31. The system of claim 26, wherein the system further comprises: the liquid level meter comprises a shell with a flange, a magnetic floating ball liquid level transmitter with a flange, an upper interface and a bottom interface; the lower end of the magnetic floating ball liquid level transmitter extends to the lower part in the shell, and the upper end of the magnetic floating ball liquid level transmitter is connected with a flange at the top of the shell; the magnetic floating ball liquid level transmitter can convert the liquid level into a standard electric signal and transmit the standard electric signal remotely.

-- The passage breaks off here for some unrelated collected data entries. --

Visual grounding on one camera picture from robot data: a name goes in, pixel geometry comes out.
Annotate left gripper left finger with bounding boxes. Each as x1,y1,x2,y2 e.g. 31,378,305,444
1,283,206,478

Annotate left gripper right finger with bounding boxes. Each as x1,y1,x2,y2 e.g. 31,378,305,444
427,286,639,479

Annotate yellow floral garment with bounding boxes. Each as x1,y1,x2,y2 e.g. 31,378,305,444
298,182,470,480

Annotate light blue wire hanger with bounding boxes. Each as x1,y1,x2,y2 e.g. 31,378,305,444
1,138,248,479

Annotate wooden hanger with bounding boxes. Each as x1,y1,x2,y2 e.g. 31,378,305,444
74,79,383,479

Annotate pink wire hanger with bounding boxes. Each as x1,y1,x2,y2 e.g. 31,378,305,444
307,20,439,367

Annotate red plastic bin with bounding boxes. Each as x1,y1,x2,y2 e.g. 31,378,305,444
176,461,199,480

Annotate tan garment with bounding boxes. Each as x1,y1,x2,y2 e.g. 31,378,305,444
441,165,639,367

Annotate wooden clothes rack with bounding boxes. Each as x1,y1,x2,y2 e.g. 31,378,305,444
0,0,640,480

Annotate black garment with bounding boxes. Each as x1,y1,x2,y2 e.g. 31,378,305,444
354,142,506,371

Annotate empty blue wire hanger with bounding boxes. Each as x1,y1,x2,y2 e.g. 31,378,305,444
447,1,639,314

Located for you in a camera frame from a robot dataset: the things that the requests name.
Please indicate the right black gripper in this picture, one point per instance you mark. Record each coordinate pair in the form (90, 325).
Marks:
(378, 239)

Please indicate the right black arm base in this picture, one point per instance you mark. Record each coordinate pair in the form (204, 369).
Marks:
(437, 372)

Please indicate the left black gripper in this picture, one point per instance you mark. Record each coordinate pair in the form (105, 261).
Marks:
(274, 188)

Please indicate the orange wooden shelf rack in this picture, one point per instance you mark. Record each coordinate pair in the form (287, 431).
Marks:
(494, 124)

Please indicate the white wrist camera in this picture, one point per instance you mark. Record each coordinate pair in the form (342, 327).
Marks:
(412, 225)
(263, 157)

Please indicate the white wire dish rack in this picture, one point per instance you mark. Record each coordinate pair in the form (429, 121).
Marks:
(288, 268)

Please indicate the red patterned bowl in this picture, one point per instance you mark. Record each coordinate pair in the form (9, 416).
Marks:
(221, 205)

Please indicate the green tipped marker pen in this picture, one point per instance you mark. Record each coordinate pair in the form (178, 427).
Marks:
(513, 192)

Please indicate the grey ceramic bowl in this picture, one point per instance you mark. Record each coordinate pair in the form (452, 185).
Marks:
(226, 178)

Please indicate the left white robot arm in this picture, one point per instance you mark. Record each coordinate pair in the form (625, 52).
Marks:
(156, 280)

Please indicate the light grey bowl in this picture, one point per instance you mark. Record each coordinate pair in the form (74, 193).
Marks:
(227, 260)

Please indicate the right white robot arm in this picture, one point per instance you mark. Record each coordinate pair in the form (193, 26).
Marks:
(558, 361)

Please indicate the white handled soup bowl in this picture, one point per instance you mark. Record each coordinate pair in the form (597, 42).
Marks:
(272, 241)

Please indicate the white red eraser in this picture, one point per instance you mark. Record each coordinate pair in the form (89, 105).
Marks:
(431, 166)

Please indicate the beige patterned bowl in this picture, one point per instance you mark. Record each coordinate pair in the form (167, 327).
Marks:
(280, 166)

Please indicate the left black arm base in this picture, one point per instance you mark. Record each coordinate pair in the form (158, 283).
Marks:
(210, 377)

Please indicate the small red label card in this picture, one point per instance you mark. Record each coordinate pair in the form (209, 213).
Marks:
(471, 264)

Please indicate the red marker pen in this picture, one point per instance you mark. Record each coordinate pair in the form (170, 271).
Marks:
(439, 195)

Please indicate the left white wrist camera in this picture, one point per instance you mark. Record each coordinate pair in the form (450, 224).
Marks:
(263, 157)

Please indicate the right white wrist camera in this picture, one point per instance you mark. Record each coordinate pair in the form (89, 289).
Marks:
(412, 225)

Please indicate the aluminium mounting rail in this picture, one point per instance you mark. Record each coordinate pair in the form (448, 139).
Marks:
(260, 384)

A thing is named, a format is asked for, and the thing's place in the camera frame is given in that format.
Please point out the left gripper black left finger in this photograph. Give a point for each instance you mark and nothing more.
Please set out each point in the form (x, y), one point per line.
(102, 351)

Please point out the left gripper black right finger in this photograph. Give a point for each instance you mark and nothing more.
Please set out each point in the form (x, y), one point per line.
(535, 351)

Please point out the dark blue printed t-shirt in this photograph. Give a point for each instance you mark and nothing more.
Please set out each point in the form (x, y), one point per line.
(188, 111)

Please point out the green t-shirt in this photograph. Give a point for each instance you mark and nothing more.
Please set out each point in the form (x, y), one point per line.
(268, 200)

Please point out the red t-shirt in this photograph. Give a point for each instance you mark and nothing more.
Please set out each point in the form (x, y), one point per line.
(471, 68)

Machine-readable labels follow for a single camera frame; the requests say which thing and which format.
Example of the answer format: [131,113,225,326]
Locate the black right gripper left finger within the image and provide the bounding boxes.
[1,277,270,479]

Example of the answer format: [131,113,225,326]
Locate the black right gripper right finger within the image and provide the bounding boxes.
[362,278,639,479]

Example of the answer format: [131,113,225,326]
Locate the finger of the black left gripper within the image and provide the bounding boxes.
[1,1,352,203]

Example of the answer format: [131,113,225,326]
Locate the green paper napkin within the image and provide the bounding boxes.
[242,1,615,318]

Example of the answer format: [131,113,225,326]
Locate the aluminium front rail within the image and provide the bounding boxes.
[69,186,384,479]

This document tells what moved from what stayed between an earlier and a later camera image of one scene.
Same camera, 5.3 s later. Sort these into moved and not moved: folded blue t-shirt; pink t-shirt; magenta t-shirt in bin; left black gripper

32. The system of claim 26, wherein the system further comprises: the liquid level meter comprises a threaded shell, a threaded static pressure type liquid level transmitter, an upper interface and a bottom interface, wherein the lower end of the static pressure type liquid level transmitter extends to the lower part in the shell, and the upper part of the static pressure type liquid level transmitter is in threaded connection with the top of the shell; the static pressure type liquid level transmitter is a magnetostrictive liquid level transmitter; the static pressure type liquid level transmitter can convert the liquid level into a standard electric signal and transmit the signal remotely.

33. The system of claim 26, wherein the system further comprises: the liquid level meter comprises a shell, a pressure transmitter, an upper interface and a bottom interface, wherein the pressure transmitter is arranged at the lower part of the shell; the pressure transmitter can convert the liquid level into a standard electric signal and transmit the standard electric signal remotely.

34. The system of claim 26, wherein the system further comprises: the liquid level meter comprises a shell, a pressure gauge, a top connector and a bottom connector, wherein the pressure gauge is arranged at the lower part of the shell; the pressure gauge is a precision pressure gauge with 0.1-level precision.

35. The system of claim 26, wherein the system further comprises: the liquid level meter comprises a shell, a magnetic float, a top interface, colored iron powder and a bottom interface, wherein the magnetic float is arranged in the shell, and the colored iron powder is arranged outside the shell and at a position corresponding to the magnetic float.

36. The system of claim 26, wherein the system further comprises: the drip tank is a closed container or/and a pressure container.